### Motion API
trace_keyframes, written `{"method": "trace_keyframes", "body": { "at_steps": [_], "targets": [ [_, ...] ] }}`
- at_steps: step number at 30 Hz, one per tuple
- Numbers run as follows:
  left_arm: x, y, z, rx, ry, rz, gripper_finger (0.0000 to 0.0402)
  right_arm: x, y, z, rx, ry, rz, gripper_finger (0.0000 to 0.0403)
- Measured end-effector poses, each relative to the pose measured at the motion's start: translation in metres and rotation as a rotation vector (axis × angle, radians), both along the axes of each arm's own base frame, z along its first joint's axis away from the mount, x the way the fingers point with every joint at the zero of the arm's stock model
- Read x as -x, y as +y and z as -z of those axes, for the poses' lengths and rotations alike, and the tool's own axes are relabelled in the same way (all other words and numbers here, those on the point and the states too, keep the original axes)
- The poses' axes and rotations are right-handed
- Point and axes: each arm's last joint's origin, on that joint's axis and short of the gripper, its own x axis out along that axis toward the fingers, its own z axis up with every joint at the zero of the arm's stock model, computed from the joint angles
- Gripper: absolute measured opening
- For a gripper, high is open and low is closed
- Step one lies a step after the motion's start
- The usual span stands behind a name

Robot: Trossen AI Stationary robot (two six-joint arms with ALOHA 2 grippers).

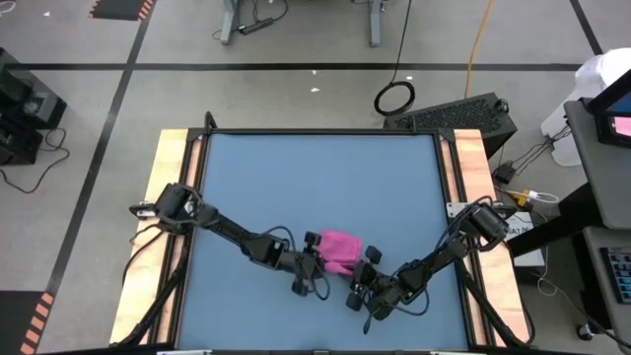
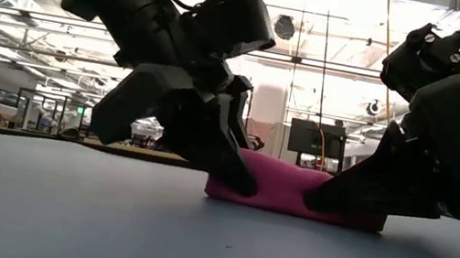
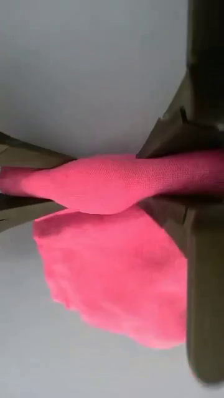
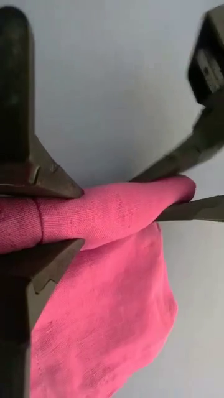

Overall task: Roll towel into tight, uniform cylinder
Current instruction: Roll the pink towel

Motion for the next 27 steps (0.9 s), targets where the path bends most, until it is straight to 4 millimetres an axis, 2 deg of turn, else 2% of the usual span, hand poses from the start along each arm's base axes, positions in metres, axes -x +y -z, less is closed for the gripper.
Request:
{"method": "trace_keyframes", "body": {
  "at_steps": [3,8,12,17,22,27],
  "targets": [
    [-0.002,0.005,0.000,0.100,0.027,-0.007,0.0038,0.002,0.002,-0.012,0.033,0.025,-0.063,0.0105],
    [-0.006,0.020,0.000,0.275,0.079,-0.042,0.0035,0.013,0.011,-0.036,0.195,0.097,-0.279,0.0173],
    [-0.008,0.030,0.000,0.419,0.123,-0.078,0.0035,0.023,0.025,-0.050,0.299,0.062,-0.384,0.0235],
    [-0.009,0.038,0.001,0.560,0.182,-0.081,0.0036,0.031,0.035,-0.039,0.445,0.065,-0.396,0.0272],
    [-0.010,0.043,0.001,0.600,0.194,-0.099,0.0038,0.024,0.037,-0.021,0.488,0.047,-0.393,0.0266],
    [-0.010,0.044,0.001,0.614,0.200,-0.117,0.0039,0.017,0.036,-0.018,0.535,0.000,-0.344,0.0255]
  ]
}}
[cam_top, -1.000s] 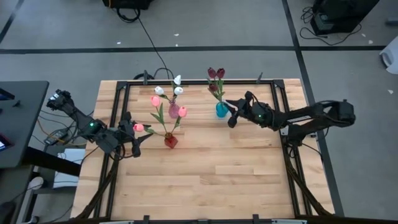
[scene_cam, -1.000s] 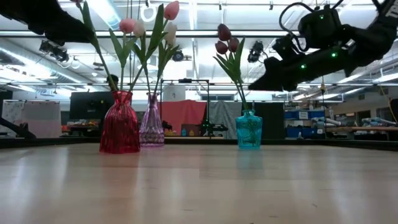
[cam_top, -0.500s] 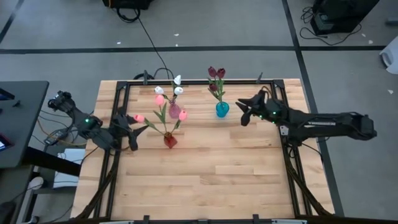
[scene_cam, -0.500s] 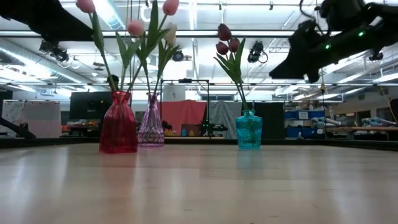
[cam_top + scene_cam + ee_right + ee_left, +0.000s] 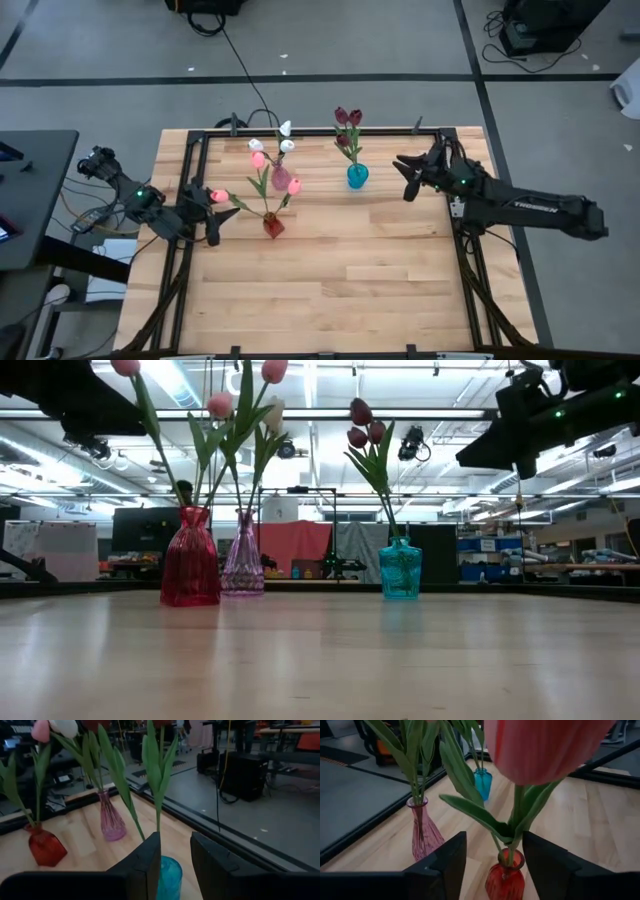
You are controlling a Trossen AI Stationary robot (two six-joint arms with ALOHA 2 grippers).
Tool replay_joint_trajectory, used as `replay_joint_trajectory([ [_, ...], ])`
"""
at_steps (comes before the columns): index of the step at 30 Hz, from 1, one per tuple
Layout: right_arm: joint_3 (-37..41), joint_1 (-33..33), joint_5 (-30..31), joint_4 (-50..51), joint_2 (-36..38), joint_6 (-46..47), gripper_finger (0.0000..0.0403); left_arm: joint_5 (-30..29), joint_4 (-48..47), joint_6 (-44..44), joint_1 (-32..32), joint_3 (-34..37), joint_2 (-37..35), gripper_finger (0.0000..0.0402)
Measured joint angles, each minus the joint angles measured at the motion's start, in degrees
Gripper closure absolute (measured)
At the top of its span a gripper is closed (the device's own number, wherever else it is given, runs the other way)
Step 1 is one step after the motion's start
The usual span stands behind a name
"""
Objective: Sort flowers into vase by color
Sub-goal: Put the red flower into the red vase, then return to Home Position
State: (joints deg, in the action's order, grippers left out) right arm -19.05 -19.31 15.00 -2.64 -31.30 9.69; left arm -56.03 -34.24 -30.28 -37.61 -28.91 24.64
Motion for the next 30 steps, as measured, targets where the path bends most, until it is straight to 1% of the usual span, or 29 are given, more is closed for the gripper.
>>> replay_joint_trajectory([
  [3, 0.00, 0.10, -0.10, 0.07, 1.34, -0.01, 0.0279, 0.24, -0.21, 0.84, 0.00, -0.46, -0.23, 0.0183],
  [7, 0.00, 0.09, -0.10, -0.03, 3.74, -0.25, 0.0271, 3.86, 0.40, 4.49, -0.02, -0.59, -1.52, 0.0162],
  [12, 0.00, 0.09, -1.06, 0.13, 6.35, -0.28, 0.0272, 2.95, 0.81, 4.36, 0.00, -0.44, -2.30, 0.0159],
  [15, 0.00, 0.09, -2.21, 0.12, 6.79, -0.27, 0.0272, 2.65, 5.42, 3.40, 0.00, 1.41, -1.75, 0.0158],
  [16, 0.00, 0.09, -2.63, 0.15, 6.79, -0.24, 0.0272, 2.92, 8.13, 4.97, -0.01, 2.51, -1.51, 0.0158],
  [18, 0.00, 0.11, -3.15, 0.19, 6.73, -0.21, 0.0272, 6.02, 14.66, 9.78, -0.09, 5.39, -1.42, 0.0158],
  [20, 0.00, 0.11, -4.17, 0.34, 6.72, 0.50, 0.0272, 11.43, 20.16, 14.35, -0.36, 7.62, -1.44, 0.0158],
  [21, 0.00, 0.11, -4.55, 0.31, 6.72, 0.71, 0.0272, 14.44, 21.76, 15.89, -0.47, 8.31, -1.52, 0.0158],
  [23, 0.00, 0.12, -5.65, 0.33, 6.72, 0.94, 0.0272, 19.71, 22.07, 17.13, -0.75, 8.76, -2.05, 0.0158],
  [25, 0.00, 0.13, -6.15, 0.33, 6.72, 1.19, 0.0272, 21.04, 22.23, 16.65, -0.98, 8.79, -2.77, 0.0158],
  [28, 0.00, 0.13, -6.27, 0.33, 6.72, 1.29, 0.0272, 20.73, 22.33, 16.65, -1.07, 8.79, -4.13, 0.0158],
  [30, 0.00, 0.13, -6.95, 0.32, 6.72, 1.59, 0.0272, 20.30, 24.98, 17.86, -1.09, 9.54, -5.07, 0.0158],
])
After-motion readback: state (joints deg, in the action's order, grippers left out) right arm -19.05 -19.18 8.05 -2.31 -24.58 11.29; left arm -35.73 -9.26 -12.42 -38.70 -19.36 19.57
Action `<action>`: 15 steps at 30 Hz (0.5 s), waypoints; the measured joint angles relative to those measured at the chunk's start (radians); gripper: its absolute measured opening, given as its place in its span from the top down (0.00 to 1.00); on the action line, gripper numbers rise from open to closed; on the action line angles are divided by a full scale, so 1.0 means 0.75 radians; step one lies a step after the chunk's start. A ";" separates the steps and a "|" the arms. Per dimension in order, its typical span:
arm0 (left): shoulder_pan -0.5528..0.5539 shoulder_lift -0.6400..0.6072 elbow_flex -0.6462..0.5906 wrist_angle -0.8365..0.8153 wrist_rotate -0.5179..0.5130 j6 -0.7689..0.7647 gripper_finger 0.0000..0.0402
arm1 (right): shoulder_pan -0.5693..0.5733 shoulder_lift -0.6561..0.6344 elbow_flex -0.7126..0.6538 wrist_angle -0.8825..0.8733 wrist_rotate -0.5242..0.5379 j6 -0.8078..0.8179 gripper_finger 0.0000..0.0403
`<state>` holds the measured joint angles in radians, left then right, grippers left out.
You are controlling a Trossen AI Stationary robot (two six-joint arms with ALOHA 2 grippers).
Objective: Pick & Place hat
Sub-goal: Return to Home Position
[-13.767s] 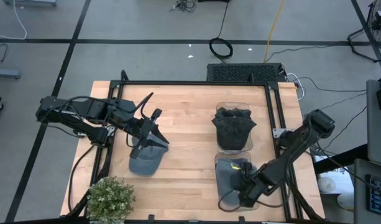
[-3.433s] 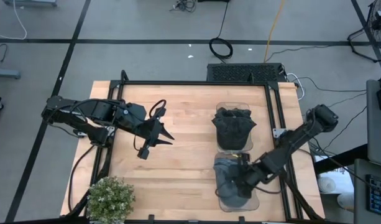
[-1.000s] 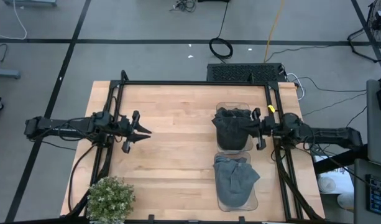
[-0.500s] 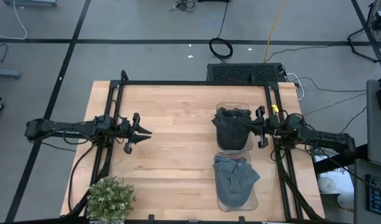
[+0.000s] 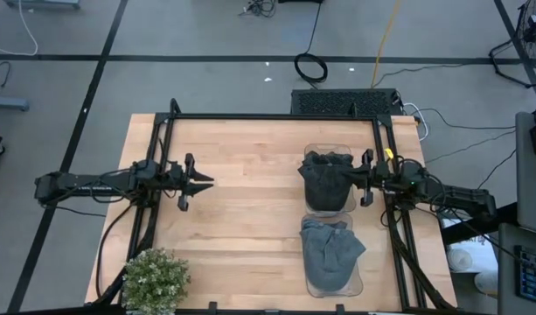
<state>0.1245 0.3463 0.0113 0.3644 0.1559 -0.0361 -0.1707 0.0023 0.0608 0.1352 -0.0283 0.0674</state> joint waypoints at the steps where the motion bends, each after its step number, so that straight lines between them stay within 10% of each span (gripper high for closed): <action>1: 0.013 -0.008 0.000 -0.006 0.008 -0.003 0.79 | 0.000 0.000 0.000 -0.005 0.001 -0.005 1.00; 15: 0.221 -0.332 0.010 -0.434 0.110 0.001 0.79 | 0.000 0.001 -0.002 -0.039 0.004 -0.083 1.00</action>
<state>0.2905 0.0976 0.0185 0.0385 0.2383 -0.0352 -0.1707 0.0031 0.0597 0.1056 -0.0251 0.0050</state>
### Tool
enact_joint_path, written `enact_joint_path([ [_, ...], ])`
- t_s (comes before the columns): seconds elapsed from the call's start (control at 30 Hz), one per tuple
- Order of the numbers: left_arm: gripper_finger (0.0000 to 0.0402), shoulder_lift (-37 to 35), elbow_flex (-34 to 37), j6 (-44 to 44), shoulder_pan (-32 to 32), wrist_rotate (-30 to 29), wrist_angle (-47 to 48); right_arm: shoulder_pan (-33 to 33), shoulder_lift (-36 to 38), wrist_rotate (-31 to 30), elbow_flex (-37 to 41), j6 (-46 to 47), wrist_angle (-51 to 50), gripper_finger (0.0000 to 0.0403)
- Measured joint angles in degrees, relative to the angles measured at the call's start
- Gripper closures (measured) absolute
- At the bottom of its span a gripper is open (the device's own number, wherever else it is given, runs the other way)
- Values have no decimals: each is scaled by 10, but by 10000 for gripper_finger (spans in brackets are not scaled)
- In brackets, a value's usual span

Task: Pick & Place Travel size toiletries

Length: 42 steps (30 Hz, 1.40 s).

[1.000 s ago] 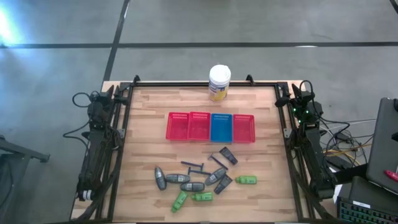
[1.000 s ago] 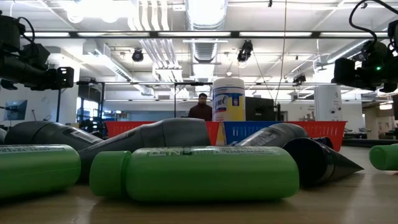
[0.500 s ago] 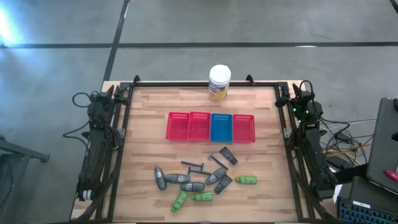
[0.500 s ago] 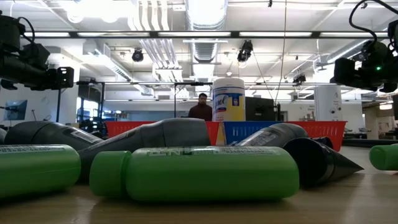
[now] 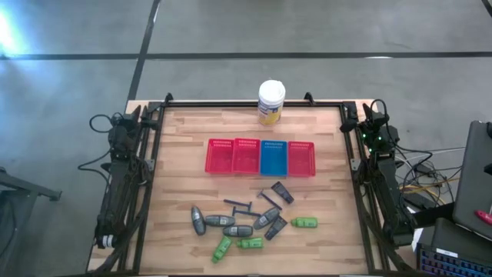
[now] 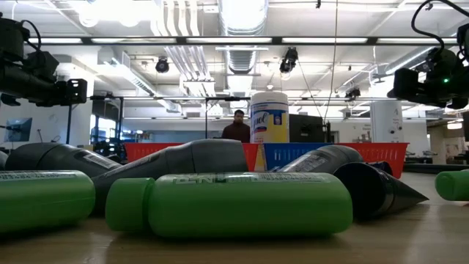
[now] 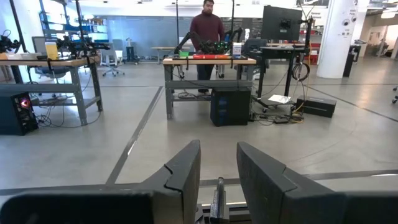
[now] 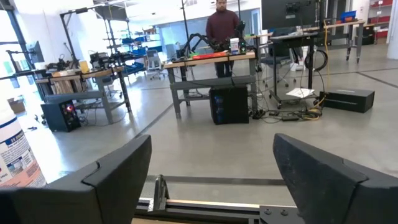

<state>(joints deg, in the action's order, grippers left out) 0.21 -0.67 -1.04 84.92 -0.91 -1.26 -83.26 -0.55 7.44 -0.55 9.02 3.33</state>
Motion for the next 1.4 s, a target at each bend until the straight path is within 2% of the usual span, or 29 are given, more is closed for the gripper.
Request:
enact_joint_path([
  [0.17,291,0,0,0,0,0,0,0,0,-5,0,-16,0,50],
  [0.3,291,0,0,0,0,0,0,0,0,-110,0,-150,0,42],
  [0.4,291,0,0,0,0,0,0,0,0,-138,0,-177,-1,43],
  [0.47,291,0,0,0,0,0,0,0,0,-121,0,-83,2,47],
  [0.67,291,0,0,0,0,0,0,0,0,-22,0,469,-14,68],
  [0.73,291,0,0,0,0,0,0,3,-7,21,0,619,-10,74],
  [0.77,291,0,0,0,0,0,0,7,-12,42,0,651,-2,77],
  [0.9,291,0,0,0,0,0,0,38,-29,168,0,654,98,88],
  [0.97,291,0,0,0,0,0,0,68,-42,204,0,687,171,94],
  [1.03,291,0,0,0,0,0,0,110,-55,210,0,686,263,99],
  [1.1,291,0,0,0,0,0,0,161,-69,211,-13,661,309,104],
  [1.23,291,0,0,0,0,0,0,286,-113,204,-65,604,228,114],
  [1.4,291,0,0,0,0,0,0,485,-207,140,-142,546,56,123],
])
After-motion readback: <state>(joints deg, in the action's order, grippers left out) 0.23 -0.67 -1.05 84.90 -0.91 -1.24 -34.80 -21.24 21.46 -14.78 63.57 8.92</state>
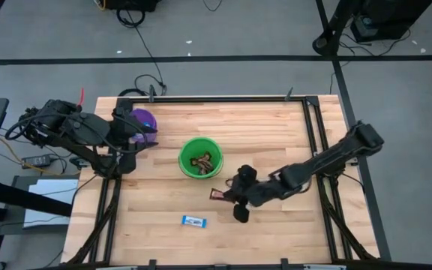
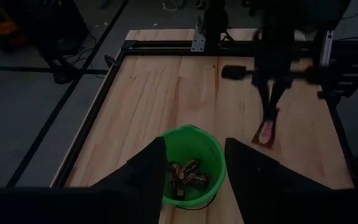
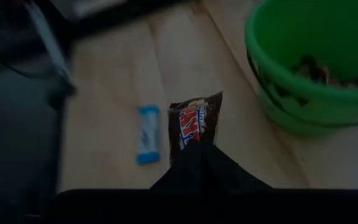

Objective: Sort candy by brand, put in halloween buckets
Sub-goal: Put the black chocolate bar into the green bucket

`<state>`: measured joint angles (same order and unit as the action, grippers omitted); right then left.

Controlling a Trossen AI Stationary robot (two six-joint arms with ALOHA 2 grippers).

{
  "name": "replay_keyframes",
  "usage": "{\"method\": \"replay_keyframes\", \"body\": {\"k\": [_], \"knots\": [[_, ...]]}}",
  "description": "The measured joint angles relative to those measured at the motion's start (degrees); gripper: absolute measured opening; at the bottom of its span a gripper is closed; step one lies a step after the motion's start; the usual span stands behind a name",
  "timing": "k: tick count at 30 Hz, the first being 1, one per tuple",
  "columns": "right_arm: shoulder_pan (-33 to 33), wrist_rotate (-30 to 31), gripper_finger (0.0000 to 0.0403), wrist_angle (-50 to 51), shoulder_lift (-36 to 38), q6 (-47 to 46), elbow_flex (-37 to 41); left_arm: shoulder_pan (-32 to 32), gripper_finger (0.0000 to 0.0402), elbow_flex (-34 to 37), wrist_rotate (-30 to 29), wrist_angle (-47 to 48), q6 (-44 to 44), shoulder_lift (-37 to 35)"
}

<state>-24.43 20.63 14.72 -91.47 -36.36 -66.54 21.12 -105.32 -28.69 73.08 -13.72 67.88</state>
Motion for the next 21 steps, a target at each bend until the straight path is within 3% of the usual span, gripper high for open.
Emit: {"method": "replay_keyframes", "body": {"k": [4, 11, 21], "knots": [[0.44, -2.48, 0.0001, -3.62, 5.45, -2.51, 0.00, 0.00, 0.0167, 0.00, -0.19, 0.00, 0.02, 0.00], [2.23, -6.10, 0.0002, -27.42, 11.13, -0.11, -0.13, 0.00, 0.0167, 0.00, -0.22, -0.38, 1.53, 0.00], [8.31, -28.03, 0.0002, -62.96, 5.85, -4.56, -0.13, 0.00, 0.0167, 0.00, -0.22, -0.30, 1.68, 0.00]]}}
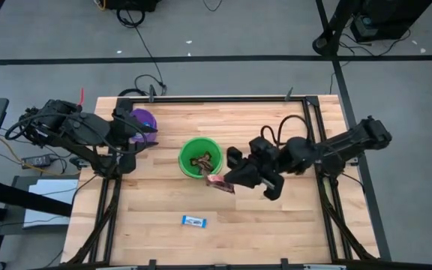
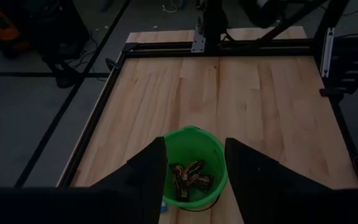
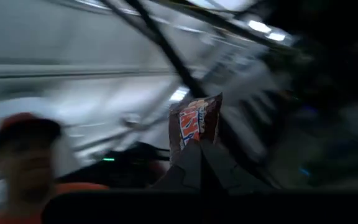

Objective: Sort candy by brand, put in halloween buckets
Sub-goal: Put the black chocolate bar into the green bucket

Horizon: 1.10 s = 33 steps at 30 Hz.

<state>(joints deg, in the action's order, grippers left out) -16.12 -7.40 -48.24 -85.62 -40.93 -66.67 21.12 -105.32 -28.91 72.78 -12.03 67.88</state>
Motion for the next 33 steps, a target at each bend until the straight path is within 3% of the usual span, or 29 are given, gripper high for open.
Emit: {"method": "replay_keyframes", "body": {"k": [7, 18, 22, 33], "knots": [[5.90, -17.58, 0.0001, -15.07, -9.16, -7.71, 0.05, 0.00, 0.0167, 0.73, 0.00, 1.94, -0.02, -0.11], [17.87, -24.96, 0.0000, -33.05, -23.18, -23.92, 8.90, 0.04, 0.0167, 3.72, 1.14, 2.19, -0.65, -0.11], [21.42, -24.91, 0.0000, -29.08, -24.15, -24.40, 12.30, 0.04, 0.0167, 3.72, 2.03, 1.49, -0.87, -0.11], [25.50, -18.67, 0.0000, -8.85, -17.66, -9.79, 14.10, 0.04, 0.0167, 3.72, 2.14, 1.24, -1.65, -0.11]]}}
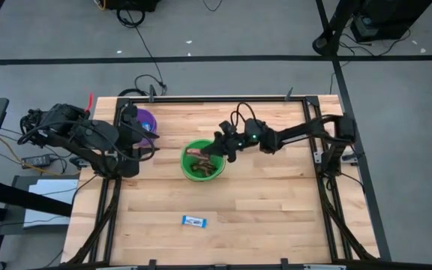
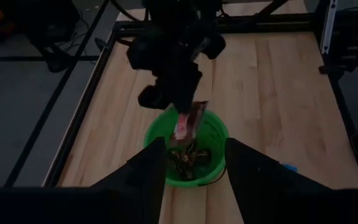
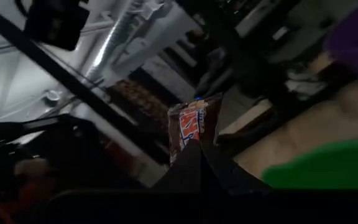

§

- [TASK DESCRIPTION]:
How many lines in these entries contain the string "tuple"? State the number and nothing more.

- [SOLUTION]:
4